The Art of Listening

A development colleague recently relayed a story to me. She had invited a faculty member to join a prospect meeting, and as they sat down with the prospect, the professor immediately launched into a discussion of the initiative at hand.

After a few minutes, the prospect interjected and said, “I’m sorry if I seem particularly effusive today. My granddaughter was just in town with her fiancée, and we spent the time together hiking and catching up. It was wonderful.”

The professor paused, took a breath … and then picked up the spiel on his initiative right where he’d left off! Some serious coaching about getting to know our prospects occurred on the car ride back to campus.

What does this story have to do with those of us who think we know better? Our stories don’t matter as much as our prospects’ stories, and we forget that all the time.

We say that we know this. We talk about “story listening” and “asking strategic or probing questions.” But let’s be honest – how often do we talk on in meetings, doggedly committed to our talking points, to making the case, to wowing the prospect with just one more exciting ranking or award? This is no better than the professor’s mistake.

Our role is to assist donors realize their passions, dreams, and interests through meaningful giving. To do so we have to understand their passions, but also their concerns, what motivates them, their self-perception, and more. The only way to do that is to ask the right probing questions and listen.

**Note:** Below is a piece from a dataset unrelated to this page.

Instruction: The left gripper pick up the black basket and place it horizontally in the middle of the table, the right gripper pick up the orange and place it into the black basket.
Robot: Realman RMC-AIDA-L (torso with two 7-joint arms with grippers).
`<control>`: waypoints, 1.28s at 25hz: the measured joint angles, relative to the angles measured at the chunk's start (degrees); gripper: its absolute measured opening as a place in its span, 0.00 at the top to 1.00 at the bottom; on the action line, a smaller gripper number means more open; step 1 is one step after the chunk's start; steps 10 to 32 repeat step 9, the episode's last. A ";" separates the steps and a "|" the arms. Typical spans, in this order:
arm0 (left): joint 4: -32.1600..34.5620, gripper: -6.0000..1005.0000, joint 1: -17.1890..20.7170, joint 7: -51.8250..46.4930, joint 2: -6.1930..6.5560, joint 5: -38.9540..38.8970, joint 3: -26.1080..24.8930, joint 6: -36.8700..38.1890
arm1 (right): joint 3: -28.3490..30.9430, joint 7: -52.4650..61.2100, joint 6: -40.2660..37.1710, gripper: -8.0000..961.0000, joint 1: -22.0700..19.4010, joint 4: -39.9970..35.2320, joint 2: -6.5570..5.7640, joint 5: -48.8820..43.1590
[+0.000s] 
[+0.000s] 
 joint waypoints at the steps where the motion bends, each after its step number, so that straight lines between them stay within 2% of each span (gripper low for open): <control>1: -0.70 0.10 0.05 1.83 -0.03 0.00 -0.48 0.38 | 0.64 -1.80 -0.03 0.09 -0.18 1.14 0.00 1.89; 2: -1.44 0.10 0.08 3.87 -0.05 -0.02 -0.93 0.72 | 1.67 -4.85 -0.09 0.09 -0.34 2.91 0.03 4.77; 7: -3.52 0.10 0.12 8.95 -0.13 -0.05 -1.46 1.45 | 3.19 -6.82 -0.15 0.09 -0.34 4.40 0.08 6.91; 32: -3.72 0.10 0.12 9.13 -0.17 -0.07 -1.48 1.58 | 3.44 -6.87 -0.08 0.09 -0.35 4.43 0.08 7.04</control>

The following techniques will help you make sure you’re not talking your way out of a meaningful donation, and more importantly, a meaningful relationship for our organizations:

  • When developing talking points for a prospect meeting, or a larger prospect strategy, ask yourself, “What don’t I know?” Identify the gaps in your knowledge, and then write out the questions you need to ask. Draft your meeting talking points around the story you need to hear, not data you need to deliver.
  • Practice asking questions that go beyond the surface. You can do this by reflecting after each prospect meeting – what did you learn about the prospect’s deepest interests and concerns, and what gaps still exist? And then ask yourself what questions you could have asked in the moment to forge a deeper understanding and connection. Begin to notice whether there are themes to the type of questions you wish you had asked.
  • Develop your own question-asking style. We are asking prospects to open up to us in very personal ways, and we should each have techniques to encourage this. How do you develop this kind of rapport? Some fundraisers share an aspect of their own personal story before asking a similar question of the prospect. Others may explain their curiosity – prefacing a deeper question about giving with an explanation such as “Can I ask more about that? There are so many great nonprofits in town, and I love learning how people choose where to share their generosity.”
  • Watch your prospects when you’re talking in a meeting, and be mindful of how they’re responding– are they engaged, nodding, enthusiastic? If so, stop and ask about what’s resonating. Or has your prospect leaned back, crossed his or her arms, started looking around or down rather than maintaining eye contact? If so – stop talking even more quickly! Give space to your prospect by stopping and saying “I don’t want to go on and on – what are your thoughts so far?”
  • Teach your faculty, leaders, physicians, and volunteers to listen. How often do we tell our allies that their role is to persuade, endorse, or explain – and how often do we tell them their role is to demonstrate curiosity and seek to understand our prospects?

In my recent Golden Rules blog, I recommended that we speak for only 25-30% of a prospect meeting, and that we help our prospect fill the rest of the conversation. By using the techniques above, you can help ensure that this conversation provides the type of deeper understanding that is foundational to the most effective strategies.